### WHAT TO DO:
Nothing should be left out. Transcribe the entries exactly as written.
-- RECORDS PROVIDED follows --
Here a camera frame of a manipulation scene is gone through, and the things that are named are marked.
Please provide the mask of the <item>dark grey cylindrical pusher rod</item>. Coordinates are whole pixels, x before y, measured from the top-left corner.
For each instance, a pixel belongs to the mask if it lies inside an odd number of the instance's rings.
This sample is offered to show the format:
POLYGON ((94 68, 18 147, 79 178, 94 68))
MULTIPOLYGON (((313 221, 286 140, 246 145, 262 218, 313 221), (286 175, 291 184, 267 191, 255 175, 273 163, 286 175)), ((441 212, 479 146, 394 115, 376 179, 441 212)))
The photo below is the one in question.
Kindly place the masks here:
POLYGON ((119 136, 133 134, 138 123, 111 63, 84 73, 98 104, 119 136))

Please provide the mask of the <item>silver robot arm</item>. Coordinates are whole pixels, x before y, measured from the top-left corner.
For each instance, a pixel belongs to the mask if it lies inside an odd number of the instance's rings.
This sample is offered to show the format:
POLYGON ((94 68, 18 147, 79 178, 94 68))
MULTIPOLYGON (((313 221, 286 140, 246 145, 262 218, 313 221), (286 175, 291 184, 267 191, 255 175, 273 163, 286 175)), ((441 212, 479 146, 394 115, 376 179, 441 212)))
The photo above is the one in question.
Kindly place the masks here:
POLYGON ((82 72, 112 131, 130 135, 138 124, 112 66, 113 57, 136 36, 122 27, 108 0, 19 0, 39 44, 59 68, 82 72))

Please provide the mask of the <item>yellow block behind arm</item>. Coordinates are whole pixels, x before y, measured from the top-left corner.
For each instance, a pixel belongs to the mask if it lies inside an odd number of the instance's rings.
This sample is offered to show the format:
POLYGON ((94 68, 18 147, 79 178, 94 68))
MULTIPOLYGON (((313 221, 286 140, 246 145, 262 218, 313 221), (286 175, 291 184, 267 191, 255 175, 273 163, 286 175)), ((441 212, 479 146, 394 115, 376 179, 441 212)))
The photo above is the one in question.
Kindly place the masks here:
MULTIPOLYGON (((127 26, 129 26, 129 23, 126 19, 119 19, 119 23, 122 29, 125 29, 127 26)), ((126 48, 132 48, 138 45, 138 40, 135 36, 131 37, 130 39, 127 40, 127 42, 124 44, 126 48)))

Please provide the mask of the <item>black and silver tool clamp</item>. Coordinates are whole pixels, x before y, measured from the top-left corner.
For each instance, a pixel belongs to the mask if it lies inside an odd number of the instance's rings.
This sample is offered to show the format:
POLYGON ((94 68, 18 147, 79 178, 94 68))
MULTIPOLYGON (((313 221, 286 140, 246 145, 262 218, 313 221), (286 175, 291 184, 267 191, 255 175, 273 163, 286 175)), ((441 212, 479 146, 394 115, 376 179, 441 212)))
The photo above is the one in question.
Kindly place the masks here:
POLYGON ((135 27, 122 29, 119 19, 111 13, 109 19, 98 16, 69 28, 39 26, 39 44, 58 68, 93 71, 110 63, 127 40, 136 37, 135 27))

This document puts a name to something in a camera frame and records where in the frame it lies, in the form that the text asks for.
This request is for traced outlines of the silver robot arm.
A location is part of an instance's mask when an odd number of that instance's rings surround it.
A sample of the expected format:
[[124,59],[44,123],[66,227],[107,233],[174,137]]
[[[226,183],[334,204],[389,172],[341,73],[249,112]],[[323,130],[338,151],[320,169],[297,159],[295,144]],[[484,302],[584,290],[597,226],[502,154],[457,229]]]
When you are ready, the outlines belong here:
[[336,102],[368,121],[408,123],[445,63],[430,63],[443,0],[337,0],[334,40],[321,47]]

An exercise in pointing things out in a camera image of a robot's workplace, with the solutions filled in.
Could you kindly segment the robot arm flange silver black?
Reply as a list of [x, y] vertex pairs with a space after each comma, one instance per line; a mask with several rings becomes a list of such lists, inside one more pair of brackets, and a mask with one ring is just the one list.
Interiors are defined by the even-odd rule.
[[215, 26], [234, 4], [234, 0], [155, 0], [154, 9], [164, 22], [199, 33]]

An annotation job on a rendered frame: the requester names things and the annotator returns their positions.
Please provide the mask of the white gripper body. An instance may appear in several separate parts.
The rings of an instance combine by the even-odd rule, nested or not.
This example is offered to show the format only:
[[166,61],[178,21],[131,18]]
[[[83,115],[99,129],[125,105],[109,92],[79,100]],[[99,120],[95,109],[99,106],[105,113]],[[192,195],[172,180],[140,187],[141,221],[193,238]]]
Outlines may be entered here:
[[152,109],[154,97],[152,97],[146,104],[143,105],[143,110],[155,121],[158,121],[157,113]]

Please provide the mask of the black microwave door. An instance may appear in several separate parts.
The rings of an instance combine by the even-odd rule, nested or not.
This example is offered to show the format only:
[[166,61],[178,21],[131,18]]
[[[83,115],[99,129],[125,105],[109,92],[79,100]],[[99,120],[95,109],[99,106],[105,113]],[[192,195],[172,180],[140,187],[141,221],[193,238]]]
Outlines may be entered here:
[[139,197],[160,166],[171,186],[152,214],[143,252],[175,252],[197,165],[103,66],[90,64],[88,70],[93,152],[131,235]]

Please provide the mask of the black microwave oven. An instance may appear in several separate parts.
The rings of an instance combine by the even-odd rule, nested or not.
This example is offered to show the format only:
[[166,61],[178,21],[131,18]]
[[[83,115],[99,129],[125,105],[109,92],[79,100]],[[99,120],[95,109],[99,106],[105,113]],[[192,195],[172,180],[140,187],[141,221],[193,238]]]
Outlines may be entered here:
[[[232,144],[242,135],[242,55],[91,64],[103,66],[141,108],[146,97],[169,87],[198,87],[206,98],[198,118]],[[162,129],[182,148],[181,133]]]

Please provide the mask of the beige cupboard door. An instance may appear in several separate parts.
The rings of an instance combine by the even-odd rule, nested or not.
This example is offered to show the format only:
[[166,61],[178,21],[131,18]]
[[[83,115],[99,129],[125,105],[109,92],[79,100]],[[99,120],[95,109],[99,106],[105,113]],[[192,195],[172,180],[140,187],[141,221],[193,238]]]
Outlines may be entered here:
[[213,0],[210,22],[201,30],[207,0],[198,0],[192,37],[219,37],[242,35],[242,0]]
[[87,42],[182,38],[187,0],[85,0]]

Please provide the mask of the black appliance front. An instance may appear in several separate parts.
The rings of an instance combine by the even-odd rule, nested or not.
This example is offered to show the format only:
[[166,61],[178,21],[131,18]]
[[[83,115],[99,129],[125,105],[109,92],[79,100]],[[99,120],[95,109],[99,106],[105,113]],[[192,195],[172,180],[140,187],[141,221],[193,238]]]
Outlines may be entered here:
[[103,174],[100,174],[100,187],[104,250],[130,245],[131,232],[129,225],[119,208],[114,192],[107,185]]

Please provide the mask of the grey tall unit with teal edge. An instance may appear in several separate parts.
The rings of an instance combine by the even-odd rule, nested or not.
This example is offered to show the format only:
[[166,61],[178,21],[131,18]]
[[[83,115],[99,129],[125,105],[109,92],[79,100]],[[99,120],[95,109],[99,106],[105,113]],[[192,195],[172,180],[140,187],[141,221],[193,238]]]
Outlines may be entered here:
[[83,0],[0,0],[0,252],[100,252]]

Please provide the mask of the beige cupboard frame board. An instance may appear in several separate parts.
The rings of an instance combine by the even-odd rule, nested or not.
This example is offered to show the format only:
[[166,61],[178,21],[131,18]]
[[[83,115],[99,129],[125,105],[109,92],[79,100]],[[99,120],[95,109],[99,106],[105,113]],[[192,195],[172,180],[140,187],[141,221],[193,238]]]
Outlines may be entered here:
-- RECORDS PROVIDED concluded --
### RESULT OF THE EXERCISE:
Here a camera frame of a manipulation scene is gone through, and the things that are named are marked.
Please provide the mask of the <item>dark grey cylindrical pusher rod</item>. Coordinates are whole pixels, x before y, measured from the top-left corner.
For each instance, a pixel belongs to the mask if it lies inside an odd number of the instance's rings.
This sample is offered to show the format:
POLYGON ((94 68, 18 147, 79 178, 94 68))
MULTIPOLYGON (((313 221, 286 140, 246 145, 262 218, 313 221), (286 175, 291 184, 267 191, 255 175, 273 163, 286 175)), ((441 212, 479 146, 394 115, 376 179, 441 212)))
The photo below is the one in question.
Kindly place the masks here:
POLYGON ((119 136, 133 134, 138 123, 111 63, 84 73, 98 104, 119 136))

Please provide the mask of the <item>silver robot arm</item>. Coordinates are whole pixels, x before y, measured from the top-left corner.
For each instance, a pixel belongs to the mask if it lies inside an odd number of the instance's rings.
This sample is offered to show the format:
POLYGON ((94 68, 18 147, 79 178, 94 68))
MULTIPOLYGON (((313 221, 286 140, 246 145, 262 218, 313 221), (286 175, 291 184, 267 191, 255 175, 273 163, 286 175)), ((441 212, 479 146, 394 115, 376 179, 441 212)))
The photo above is the one in question.
Kindly place the masks here:
POLYGON ((82 72, 112 131, 130 135, 138 124, 112 66, 113 57, 136 36, 122 27, 108 0, 19 0, 39 44, 59 68, 82 72))

Please provide the mask of the <item>yellow block behind arm</item>. Coordinates are whole pixels, x before y, measured from the top-left corner.
For each instance, a pixel belongs to the mask if it lies inside an odd number of the instance's rings.
This sample is offered to show the format:
POLYGON ((94 68, 18 147, 79 178, 94 68))
MULTIPOLYGON (((313 221, 286 140, 246 145, 262 218, 313 221), (286 175, 291 184, 267 191, 255 175, 273 163, 286 175)), ((441 212, 479 146, 394 115, 376 179, 441 212)))
The photo above is the one in question.
Kindly place the masks here:
MULTIPOLYGON (((127 26, 129 26, 129 23, 126 19, 119 19, 119 23, 122 29, 125 29, 127 26)), ((126 48, 132 48, 138 45, 138 40, 135 36, 131 37, 130 39, 127 40, 127 42, 124 44, 126 48)))

Please provide the mask of the <item>black and silver tool clamp</item>. Coordinates are whole pixels, x before y, measured from the top-left corner.
For each instance, a pixel belongs to the mask if it lies inside an odd number of the instance's rings.
This sample is offered to show the format:
POLYGON ((94 68, 18 147, 79 178, 94 68))
MULTIPOLYGON (((313 221, 286 140, 246 145, 262 218, 313 221), (286 175, 291 184, 267 191, 255 175, 273 163, 286 175)), ((441 212, 479 146, 394 115, 376 179, 441 212)))
The photo above is the one in question.
Kindly place the masks here:
POLYGON ((135 27, 122 29, 119 19, 111 13, 109 19, 98 16, 69 28, 39 26, 39 44, 58 68, 93 71, 110 63, 127 40, 136 37, 135 27))

This document puts a name to something in a camera frame and records where in the frame it lies, in the form that the text asks for.
This request is for traced outlines of the silver robot arm.
A location is part of an instance's mask when an odd number of that instance's rings surround it.
A sample of the expected format:
[[124,59],[44,123],[66,227],[107,233],[174,137]]
[[[226,183],[334,204],[389,172],[341,73],[249,112]],[[323,130],[338,151],[320,169],[297,159],[295,144]],[[484,302],[584,290],[597,226],[502,154],[457,229]]]
When you are ready, the outlines belong here:
[[336,102],[368,121],[408,123],[445,63],[430,63],[443,0],[337,0],[334,40],[321,47]]

An exercise in pointing things out in a camera image of a robot's workplace, with the solutions filled in.
Could you kindly segment the robot arm flange silver black?
Reply as a list of [x, y] vertex pairs with a space after each comma, one instance per line; a mask with several rings becomes a list of such lists, inside one more pair of brackets, and a mask with one ring is just the one list.
Interiors are defined by the even-odd rule.
[[215, 26], [234, 4], [234, 0], [155, 0], [154, 9], [164, 22], [199, 33]]

An annotation job on a rendered frame: the requester names things and the annotator returns their positions.
Please provide the mask of the white gripper body. An instance may appear in several separate parts.
The rings of an instance combine by the even-odd rule, nested or not.
This example is offered to show the format only:
[[166,61],[178,21],[131,18]]
[[[83,115],[99,129],[125,105],[109,92],[79,100]],[[99,120],[95,109],[99,106],[105,113]],[[192,195],[172,180],[140,187],[141,221],[193,238]]]
Outlines may be entered here:
[[152,109],[154,97],[152,97],[146,104],[143,105],[143,110],[155,121],[158,121],[157,113]]

Please provide the mask of the black microwave door. An instance may appear in several separate parts.
The rings of an instance combine by the even-odd rule, nested or not.
This example is offered to show the format only:
[[166,61],[178,21],[131,18]]
[[[83,115],[99,129],[125,105],[109,92],[79,100]],[[99,120],[95,109],[99,106],[105,113]],[[192,195],[172,180],[140,187],[141,221],[193,238]]]
Outlines may be entered here:
[[139,197],[160,166],[171,186],[152,214],[143,252],[175,252],[197,165],[103,66],[90,64],[88,70],[93,152],[131,235]]

Please provide the mask of the black microwave oven. An instance may appear in several separate parts.
The rings of an instance combine by the even-odd rule, nested or not.
This example is offered to show the format only:
[[166,61],[178,21],[131,18]]
[[[83,115],[99,129],[125,105],[109,92],[79,100]],[[99,120],[95,109],[99,106],[105,113]],[[192,195],[172,180],[140,187],[141,221],[193,238]]]
Outlines may be entered here:
[[[232,144],[242,135],[242,55],[91,64],[103,66],[141,108],[146,97],[169,87],[198,87],[206,98],[198,118]],[[162,129],[182,148],[181,133]]]

Please provide the mask of the beige cupboard door. An instance may appear in several separate parts.
The rings of an instance combine by the even-odd rule, nested or not.
This example is offered to show the format only:
[[166,61],[178,21],[131,18]]
[[[83,115],[99,129],[125,105],[109,92],[79,100]],[[99,120],[95,109],[99,106],[105,113]],[[192,195],[172,180],[140,187],[141,221],[193,238]]]
Outlines may be entered here:
[[213,0],[210,22],[201,30],[207,0],[198,0],[192,37],[219,37],[242,35],[242,0]]
[[87,42],[182,38],[187,0],[85,0]]

Please provide the mask of the black appliance front. An instance may appear in several separate parts.
The rings of an instance combine by the even-odd rule, nested or not.
This example is offered to show the format only:
[[166,61],[178,21],[131,18]]
[[[83,115],[99,129],[125,105],[109,92],[79,100]],[[99,120],[95,109],[99,106],[105,113]],[[192,195],[172,180],[140,187],[141,221],[193,238]]]
Outlines may be entered here:
[[103,174],[100,174],[100,187],[104,250],[130,245],[131,232],[129,225],[119,208],[114,192],[107,185]]

Please provide the mask of the grey tall unit with teal edge. An instance may appear in several separate parts.
The rings of an instance combine by the even-odd rule, nested or not.
This example is offered to show the format only:
[[166,61],[178,21],[131,18]]
[[[83,115],[99,129],[125,105],[109,92],[79,100]],[[99,120],[95,109],[99,106],[105,113]],[[192,195],[172,180],[140,187],[141,221],[193,238]]]
Outlines may be entered here:
[[83,0],[0,0],[0,252],[100,252]]

Please provide the mask of the beige cupboard frame board. An instance may appear in several separate parts.
The rings of an instance combine by the even-odd rule, nested or not.
This example is offered to show the format only:
[[166,61],[178,21],[131,18]]
[[[83,115],[99,129],[125,105],[109,92],[79,100]],[[99,120],[95,109],[99,106],[105,113]],[[192,195],[172,180],[140,187],[141,221],[193,238]]]
Outlines may be entered here:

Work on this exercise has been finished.